*** Begin section ***

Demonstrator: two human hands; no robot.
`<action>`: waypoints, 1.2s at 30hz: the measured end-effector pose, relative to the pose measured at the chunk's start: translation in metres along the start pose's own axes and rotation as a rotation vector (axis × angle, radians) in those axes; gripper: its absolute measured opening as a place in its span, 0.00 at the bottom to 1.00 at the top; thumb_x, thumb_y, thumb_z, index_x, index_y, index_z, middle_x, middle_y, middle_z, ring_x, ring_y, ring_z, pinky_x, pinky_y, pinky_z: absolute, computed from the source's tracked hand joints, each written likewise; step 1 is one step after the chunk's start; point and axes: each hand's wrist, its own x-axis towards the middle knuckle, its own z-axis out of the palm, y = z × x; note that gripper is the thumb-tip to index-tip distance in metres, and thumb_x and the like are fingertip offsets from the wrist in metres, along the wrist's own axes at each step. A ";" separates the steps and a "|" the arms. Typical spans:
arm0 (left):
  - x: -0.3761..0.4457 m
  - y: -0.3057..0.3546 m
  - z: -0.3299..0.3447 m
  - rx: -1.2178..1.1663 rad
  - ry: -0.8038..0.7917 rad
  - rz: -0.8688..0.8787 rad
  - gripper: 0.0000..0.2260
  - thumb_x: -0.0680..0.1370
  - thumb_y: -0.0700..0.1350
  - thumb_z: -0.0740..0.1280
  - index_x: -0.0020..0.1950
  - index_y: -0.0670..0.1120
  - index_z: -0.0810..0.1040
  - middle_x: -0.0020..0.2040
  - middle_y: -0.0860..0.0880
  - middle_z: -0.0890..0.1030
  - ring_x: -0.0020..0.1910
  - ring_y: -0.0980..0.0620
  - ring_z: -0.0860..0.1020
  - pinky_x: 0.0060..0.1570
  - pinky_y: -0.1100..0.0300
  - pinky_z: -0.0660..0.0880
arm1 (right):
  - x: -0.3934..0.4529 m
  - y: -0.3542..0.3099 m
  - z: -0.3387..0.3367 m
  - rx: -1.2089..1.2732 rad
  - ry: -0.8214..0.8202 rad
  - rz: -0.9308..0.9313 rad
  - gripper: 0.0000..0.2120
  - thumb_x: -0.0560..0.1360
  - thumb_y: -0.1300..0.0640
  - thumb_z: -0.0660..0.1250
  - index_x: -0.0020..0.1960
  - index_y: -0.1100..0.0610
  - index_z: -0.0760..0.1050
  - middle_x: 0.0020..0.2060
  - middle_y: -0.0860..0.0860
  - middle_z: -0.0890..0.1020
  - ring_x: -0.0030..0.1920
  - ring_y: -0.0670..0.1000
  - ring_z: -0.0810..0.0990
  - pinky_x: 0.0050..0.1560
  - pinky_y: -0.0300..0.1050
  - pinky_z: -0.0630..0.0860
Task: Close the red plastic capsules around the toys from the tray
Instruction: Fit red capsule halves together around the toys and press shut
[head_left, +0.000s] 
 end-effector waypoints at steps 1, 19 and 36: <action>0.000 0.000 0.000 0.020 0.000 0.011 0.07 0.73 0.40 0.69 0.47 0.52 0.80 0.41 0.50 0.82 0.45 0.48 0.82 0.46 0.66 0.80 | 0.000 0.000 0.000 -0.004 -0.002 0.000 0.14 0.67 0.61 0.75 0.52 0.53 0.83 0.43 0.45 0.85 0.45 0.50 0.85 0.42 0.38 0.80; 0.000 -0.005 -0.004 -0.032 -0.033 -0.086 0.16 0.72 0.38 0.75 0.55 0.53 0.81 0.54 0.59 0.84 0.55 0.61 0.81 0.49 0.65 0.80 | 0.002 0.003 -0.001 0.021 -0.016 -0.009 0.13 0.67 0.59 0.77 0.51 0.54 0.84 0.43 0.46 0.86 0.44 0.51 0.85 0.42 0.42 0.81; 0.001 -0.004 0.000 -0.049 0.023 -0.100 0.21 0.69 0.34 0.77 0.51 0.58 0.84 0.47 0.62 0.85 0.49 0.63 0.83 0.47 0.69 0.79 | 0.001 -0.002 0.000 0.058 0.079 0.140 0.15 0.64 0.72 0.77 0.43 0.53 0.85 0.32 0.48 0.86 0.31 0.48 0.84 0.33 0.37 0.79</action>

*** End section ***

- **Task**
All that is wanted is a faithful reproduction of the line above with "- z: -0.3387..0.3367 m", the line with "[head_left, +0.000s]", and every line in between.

- **Reply**
  - z: -0.3387..0.3367 m
  - rx: -1.2089..1.2732 rad
  - ry: -0.8214..0.8202 rad
  - rz: -0.9308..0.9313 rad
  - gripper: 0.0000..0.2120
  - thumb_x: -0.0560..0.1360
  - thumb_y: -0.1300..0.0640
  - thumb_z: -0.0660..0.1250
  - index_x: -0.0020..0.1960
  - index_y: -0.1100..0.0610
  - index_z: -0.0760..0.1050
  - middle_x: 0.0020..0.2060
  - middle_y: -0.0860..0.0860
  - middle_z: -0.0890..0.1020
  - ring_x: -0.0030..0.1920
  - ring_y: -0.0670..0.1000
  - ring_z: -0.0810..0.0990
  - pinky_x: 0.0050..0.1560
  - pinky_y: -0.0300..0.1050
  - pinky_z: -0.0630..0.0860
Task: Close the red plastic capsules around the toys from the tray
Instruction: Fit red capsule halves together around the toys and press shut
[head_left, +0.000s] 

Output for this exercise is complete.